Task statement>
Transcribe the data exactly, stopping after the "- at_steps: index" line.

Source material>
------------
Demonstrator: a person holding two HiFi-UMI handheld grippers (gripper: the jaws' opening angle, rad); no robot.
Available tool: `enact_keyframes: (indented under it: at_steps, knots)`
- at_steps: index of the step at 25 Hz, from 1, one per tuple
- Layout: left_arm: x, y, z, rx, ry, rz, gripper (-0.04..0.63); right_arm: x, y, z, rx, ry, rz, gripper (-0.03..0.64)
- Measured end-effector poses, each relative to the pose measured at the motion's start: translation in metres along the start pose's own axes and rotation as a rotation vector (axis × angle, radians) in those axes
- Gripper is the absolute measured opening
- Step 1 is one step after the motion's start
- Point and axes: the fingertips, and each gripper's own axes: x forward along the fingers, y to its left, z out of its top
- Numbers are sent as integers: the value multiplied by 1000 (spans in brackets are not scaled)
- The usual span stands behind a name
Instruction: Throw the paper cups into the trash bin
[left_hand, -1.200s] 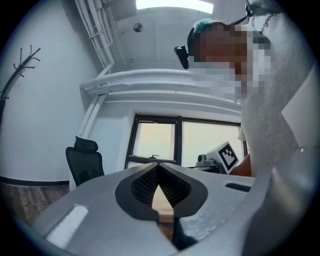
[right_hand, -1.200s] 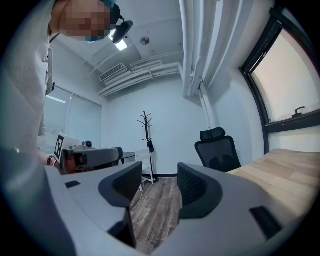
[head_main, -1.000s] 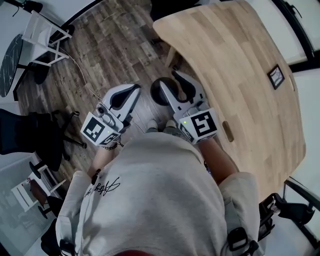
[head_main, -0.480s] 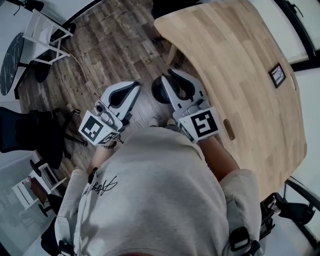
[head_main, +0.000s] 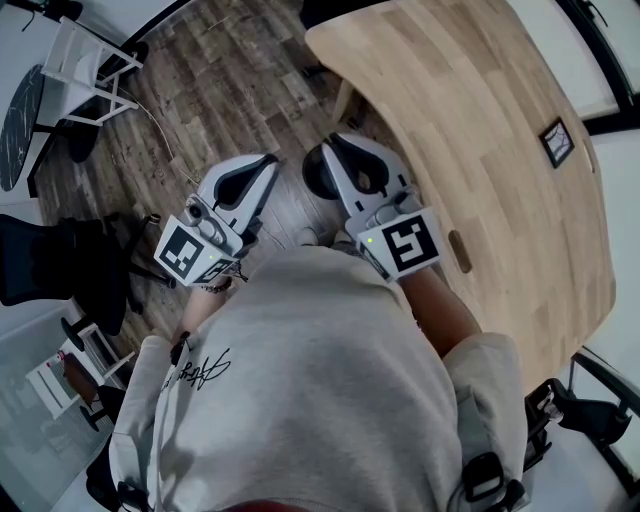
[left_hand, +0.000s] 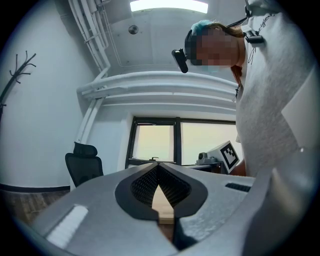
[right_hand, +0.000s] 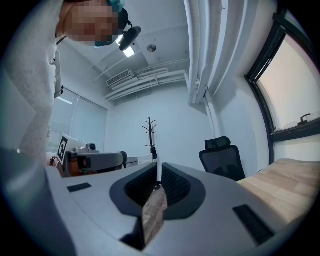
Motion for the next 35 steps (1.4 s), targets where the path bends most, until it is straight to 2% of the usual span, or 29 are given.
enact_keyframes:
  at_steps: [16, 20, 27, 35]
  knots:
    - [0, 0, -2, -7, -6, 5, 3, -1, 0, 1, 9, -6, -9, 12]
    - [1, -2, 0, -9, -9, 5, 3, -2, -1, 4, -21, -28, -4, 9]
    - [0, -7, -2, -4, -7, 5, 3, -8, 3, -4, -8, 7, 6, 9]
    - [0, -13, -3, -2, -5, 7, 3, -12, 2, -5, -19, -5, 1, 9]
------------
Solution for this exercise>
Demonstrator: a person holding two HiFi-UMI handheld grippers (gripper: the jaws' opening angle, rad); no robot.
Available tool: `enact_keyframes: (indented under it: at_steps, knots)`
- at_steps: index of the step at 25 Hz, from 1, one per tuple

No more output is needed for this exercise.